» Posted on February 25 2010 in Calibration
Getting your monitor to accurately reflect what a print will look like is one of the most important parts of digital photography.
Our lab has been printing digital images since 1999 and we have just about seen it all: Adobe 98 images that won’t print properly on a Fuji Frontier; improperly tagged profiles; flat out horrible color and density; and more images shot with the wrong white balance than you can shake a stick at. But that was then and this is now, and things have changed quite a bit, and getting a print that looks like what you see on a monitor now is not that hard to do as long as you keep a few things in mind.
Your monitor is one of the most crucial pieces of the color accuracy puzzle, so spend some time researching what others have found to be good monitors - there are tons of articles out there about this, with some great recommendations. Sure, some of them are for totally amazing Eizo monitors that are out of your budget (some Eizos are affordable), but there are also highly rated monitors by Dell, Samsung and others that are surprisingly affordable. I was just looking at a 19” Samsung 943T LCD that was $250 new (I think it has been discontinued though), which others have said is an excellent monitor for color accuracy. Finding recommendations for a good monitor is as simple as googling “photoshop monitor”.

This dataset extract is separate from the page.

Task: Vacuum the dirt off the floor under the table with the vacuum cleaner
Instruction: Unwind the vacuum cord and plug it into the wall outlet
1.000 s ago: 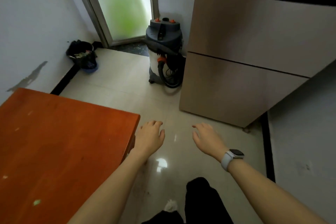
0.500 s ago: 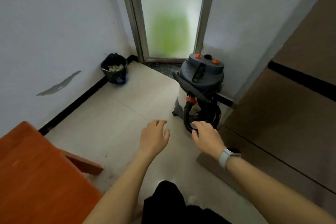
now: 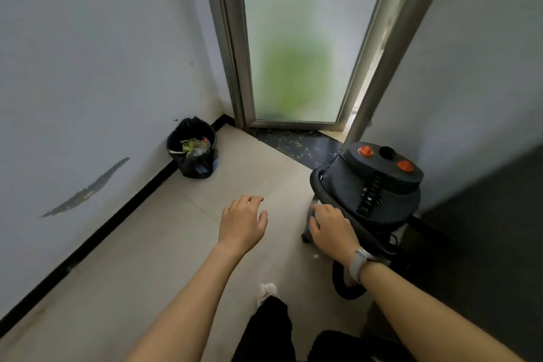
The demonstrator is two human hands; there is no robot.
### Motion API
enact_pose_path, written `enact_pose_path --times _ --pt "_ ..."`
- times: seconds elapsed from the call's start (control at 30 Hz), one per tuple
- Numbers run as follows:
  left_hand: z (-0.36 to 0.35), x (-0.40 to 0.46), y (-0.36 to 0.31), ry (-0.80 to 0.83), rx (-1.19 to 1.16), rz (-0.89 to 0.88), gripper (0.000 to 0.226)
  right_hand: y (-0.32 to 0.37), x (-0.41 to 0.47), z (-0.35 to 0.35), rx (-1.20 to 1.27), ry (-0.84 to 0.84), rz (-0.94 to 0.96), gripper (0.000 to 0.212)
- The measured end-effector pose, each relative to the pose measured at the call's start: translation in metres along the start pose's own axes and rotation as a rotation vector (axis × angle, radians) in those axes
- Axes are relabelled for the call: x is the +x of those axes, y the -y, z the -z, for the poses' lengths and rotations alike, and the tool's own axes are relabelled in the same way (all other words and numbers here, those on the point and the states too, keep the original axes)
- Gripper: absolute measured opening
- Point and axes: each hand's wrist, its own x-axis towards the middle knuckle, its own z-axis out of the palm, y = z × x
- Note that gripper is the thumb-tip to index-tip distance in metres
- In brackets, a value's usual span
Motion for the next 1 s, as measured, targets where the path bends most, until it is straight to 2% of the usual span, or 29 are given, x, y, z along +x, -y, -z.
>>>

What about laptops? well, we do not use any laptops for color correcting - we have calibrated them and they are much better than they were out of the box, but they are still no where near as good as they should be - shadow detail/density is impossible to judge for one. Our guess is that your particular laptop monitor is not going to give you a very accurate display of color in your images.

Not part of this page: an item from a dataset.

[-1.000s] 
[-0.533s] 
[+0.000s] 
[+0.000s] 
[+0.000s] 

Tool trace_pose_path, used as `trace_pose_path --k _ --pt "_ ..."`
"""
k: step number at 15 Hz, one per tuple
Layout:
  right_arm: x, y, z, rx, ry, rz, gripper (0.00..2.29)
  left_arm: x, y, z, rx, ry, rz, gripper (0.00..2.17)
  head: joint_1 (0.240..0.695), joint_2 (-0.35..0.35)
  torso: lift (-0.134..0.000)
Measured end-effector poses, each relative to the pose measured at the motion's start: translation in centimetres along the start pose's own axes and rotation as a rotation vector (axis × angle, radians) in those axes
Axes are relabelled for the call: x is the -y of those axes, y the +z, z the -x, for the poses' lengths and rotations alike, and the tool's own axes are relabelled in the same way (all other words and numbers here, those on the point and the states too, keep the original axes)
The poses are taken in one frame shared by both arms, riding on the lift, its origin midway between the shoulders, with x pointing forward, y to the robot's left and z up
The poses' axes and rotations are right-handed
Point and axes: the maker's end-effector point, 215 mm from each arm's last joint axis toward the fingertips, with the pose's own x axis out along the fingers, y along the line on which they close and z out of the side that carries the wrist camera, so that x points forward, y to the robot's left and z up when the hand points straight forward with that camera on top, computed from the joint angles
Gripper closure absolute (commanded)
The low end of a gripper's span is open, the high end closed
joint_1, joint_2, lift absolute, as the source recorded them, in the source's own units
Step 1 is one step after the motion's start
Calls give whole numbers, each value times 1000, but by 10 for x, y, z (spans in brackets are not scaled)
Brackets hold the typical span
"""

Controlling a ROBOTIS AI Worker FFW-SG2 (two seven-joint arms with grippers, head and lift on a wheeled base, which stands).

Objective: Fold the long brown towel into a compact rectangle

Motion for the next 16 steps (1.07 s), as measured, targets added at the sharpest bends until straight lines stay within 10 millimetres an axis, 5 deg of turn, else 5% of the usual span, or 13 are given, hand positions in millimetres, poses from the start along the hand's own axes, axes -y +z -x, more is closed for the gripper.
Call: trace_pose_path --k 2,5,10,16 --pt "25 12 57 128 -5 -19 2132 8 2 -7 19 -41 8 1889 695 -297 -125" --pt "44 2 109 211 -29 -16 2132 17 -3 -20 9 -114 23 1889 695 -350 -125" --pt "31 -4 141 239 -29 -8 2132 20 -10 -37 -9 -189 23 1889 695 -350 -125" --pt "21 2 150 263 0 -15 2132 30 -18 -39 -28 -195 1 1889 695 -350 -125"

Once you have a good monitor, the next step is to properly calibrate it. This is critical as most monitors sold are for the general public who is either playing video games, surfing the web or using MS Office - and these users want lots of contrast and punchy colors. The average Apple Cinema Display comes with the brightness and contrast pumped all the way up, which is great if your are playing the latest and greatest video game, but horrible if you are using that to judge your images. A properly calibrated monitor usually looks kind of dull and flat. Once you open up a good image it will look great.
Having a good calibrated monitor is a huge step in the right direction as far as color accuracy is concerned, but don’t forget your viewing environment. Some people say to work in a dark room, which we think is not necessary, but better than a brightly lit room for sure. We prefer a middle ground - the lights are on, but not direct; there are no bright back lit things in the background, and we use hoods on our monitors to cut down on any glare or direct ambient light on the monitor itself. Whatever you do, keep it consistent.
Here again is a big problem with laptops - you can easily move them around, which changes your lighting environment. So maybe your laptop works well at home in your office, but take it on location and your lighting environment will totally change, and likely your accuracy will changes as well. One other big problem with laptops is that they generally change the brightness of the display based on whether you are plugged in or running on batteries. This is not good!
This is one of the hardest parts - where you view the print will likely change what you think the print looks like… so if you are outside in bright sunlight, prints will look different than if you look at them in a room by candle light - yes, an extreme example, but it illustrates the point. Our prints are made to be viewed under neutral lighting conditions, which in reality is pretty much impossible. The best you can really hope for is some sort of mixed light. Not too much fluorescent light, not too much incandescent light etc. So keep this in mind also when comparing prints to your monitor.
One thing that is often over looked when comparing an image on a monitor with a print is the paper whiteness achievable by the print. Different prints are made on different types of paper, each with their own best possible “white”. Then think of your monitor and what it thinks white is - a bright glowing lightsource. If your monitor thinks white is pure white yet your paper is slightly off white then how will you judge the accuracy of your prints? For this reason, if you can get a sample white print for your primary paper you might try to set your monitor brightness and contrast to match this (open a document in photoshop that is a pure white image and use that to compare to the paper white) - do this before calibrating your monitor.
The color space you used when sending your images to the lab for prints used to be critical - the first real work flow for labs printing digital prints was not color managed, and assumed all images were sRGB. This worked as long as the images were sRGB, but if they were Adobe 98, it failed miserably. These days, most labs including our own are fully color managed and can handle just about any file as long as it has the profile embedded. Now it is important to understand the printers themselves have a color space most similar to sRGB. So while our lab can handle an Adobe 98 image no problem, the reality is the image will look the same as if it was sent as sRGB - the larger color space of Adobe 98 will not be able to be reproduced on a photographic print simply because the paper and light source are not capable of creating it. So what does this mean? If your work flow is set up for Adobe 98 or ProPhoto RGB, feel free to send your files with those profiles embedded, your prints will look great. That said, we still recommend that you use sRGB because it is closest to what the color space of a photographic print is (traditional chemically developed photo paper that is). Also, the web is sRGB only for the most part. So if two of the main mediums are tied to sRGB, the extra color info in Adobe 98 is not all the useful. There is more to it than this simple explanation, but you get the gist of it. Adobe 98, ProPhoto RGB, sRGB… they are all fine when sending images to the lab for prints, just keep in mind that the printer itself is closest to sRGB.